* [PROBLEM REQUIREMENTS] An exact copy of all the data, minus the images, is required.

================================

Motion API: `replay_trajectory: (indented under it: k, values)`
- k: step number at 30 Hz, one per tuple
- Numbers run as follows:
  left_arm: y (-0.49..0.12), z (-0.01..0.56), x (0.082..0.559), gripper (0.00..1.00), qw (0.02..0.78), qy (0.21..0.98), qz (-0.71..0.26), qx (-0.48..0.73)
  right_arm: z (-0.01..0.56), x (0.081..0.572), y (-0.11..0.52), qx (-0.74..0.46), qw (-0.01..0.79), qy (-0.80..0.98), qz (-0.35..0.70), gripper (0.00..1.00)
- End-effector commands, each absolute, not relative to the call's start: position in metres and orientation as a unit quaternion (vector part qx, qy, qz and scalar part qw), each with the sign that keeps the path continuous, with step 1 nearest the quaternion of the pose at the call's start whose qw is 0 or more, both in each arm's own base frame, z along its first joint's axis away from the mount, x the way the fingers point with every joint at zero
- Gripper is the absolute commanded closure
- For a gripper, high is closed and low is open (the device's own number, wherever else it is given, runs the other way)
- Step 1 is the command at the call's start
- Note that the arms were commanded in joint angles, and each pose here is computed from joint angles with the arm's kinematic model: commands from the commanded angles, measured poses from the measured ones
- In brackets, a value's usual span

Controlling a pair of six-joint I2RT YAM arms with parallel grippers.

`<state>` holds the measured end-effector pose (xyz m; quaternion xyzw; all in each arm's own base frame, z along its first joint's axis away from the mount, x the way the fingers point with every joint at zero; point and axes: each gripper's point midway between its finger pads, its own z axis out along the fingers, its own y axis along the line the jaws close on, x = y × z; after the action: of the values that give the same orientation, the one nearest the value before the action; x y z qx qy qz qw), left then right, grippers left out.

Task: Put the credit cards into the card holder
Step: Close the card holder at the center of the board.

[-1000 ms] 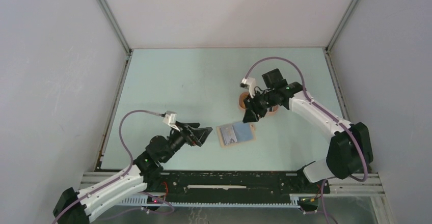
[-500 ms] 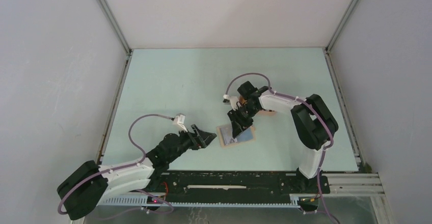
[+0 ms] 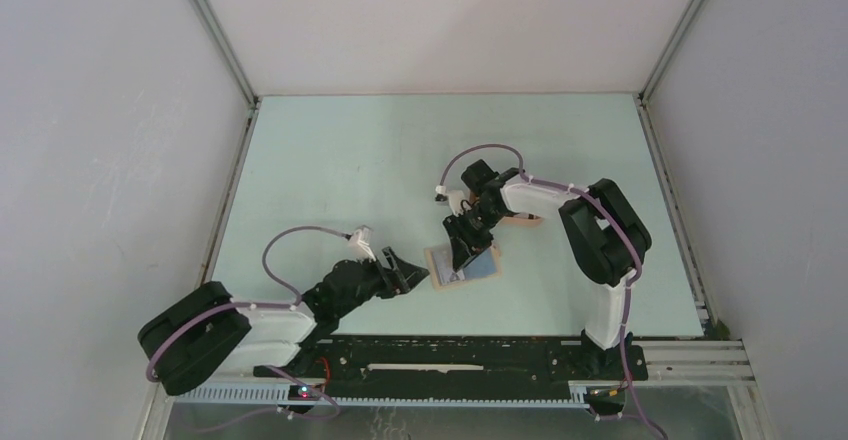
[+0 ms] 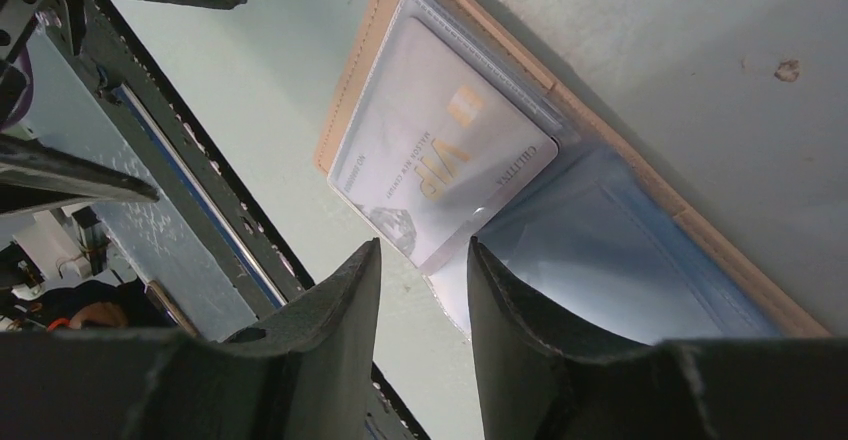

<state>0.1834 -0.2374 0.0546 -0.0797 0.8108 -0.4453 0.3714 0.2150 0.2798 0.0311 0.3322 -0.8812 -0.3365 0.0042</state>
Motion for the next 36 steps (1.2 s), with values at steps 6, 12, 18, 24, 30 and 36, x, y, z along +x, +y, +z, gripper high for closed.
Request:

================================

* [RESPONSE FOR THIS EXERCISE]
Motion API: `replay_trajectory: (indented under it: k, values)`
- k: step number at 30 Hz, one per tuple
- Numbers run as follows:
  left_arm: y (-0.49..0.12), z (-0.01..0.56), x (0.082..0.559), gripper (0.00..1.00), qw (0.02..0.78), qy (0.21..0.98), qz (-0.71..0.26), qx (-0.48..0.73)
  right_arm: z (-0.01..0.56), x (0.081..0.572), y (-0.11..0.52), qx (-0.74..0.46), qw (-0.01..0.79), qy (-0.80..0.98), qz (-0.35..0.70), gripper (0.00..1.00)
- End-effector commands, each absolute, not relative to the call's start: position in metres and orientation as a unit quaternion (vector part qx, qy, qz and scalar part qw), each with the sign that keeps the path continuous, with step 1 nearest the quaternion of the pose at the call's start whose qw is 0 or more, both in each arm's own base frame, z along its first joint's axis away from the mount, x the way the fingers point with every joint at zero
- Gripper is the absolute commanded closure
- For a gripper, high is closed and low is open (the device's own number, wherever else it is given, runs the other way)
- Step 1 is the command at the call's start
- Note that the arms were commanded in joint angles, and each pose here is computed from joint angles with the arm's kinematic model: commands from the commanded angles, measured poses from the measured ones
- In brackets, a value's usual span

Controlling a pair of six-joint I2RT YAM arms with parallel grippers.

`<state>` holds the measured end-effector pose (xyz m; quaternion xyzw; all in each arm's own base frame, z along its first joint's axis away from the mount, x the way the fingers point with every joint at zero; point and axes: each gripper's point midway between its finger pads, its own z axis out along the fingers, its own y axis along the line the jaws close on, x = y × z; after the action: of the values that give the same orientation, the one nearest the value before the action; x y z qx qy qz qw), left then right, grippers left out.

Task: Put the credit cards into the card holder
Step: Close the card holder at the center of the board.

[-1000 ms] 
[-500 ms] 
[+0 ms] 
[+0 ms] 

<state>0.1834 -0.2374 0.0546 -0.0797 0.8108 -0.4453 0.3714 0.2150 0.2798 0.0311 0.3322 -0.8812 -0.3365 0.0042</state>
Motion for the next 36 steps (1.2 s), with values at steps 6, 12, 18, 24, 30 and 36, x, y, z along +x, +y, +z, gripper high for closed.
Request:

Now the output is complete.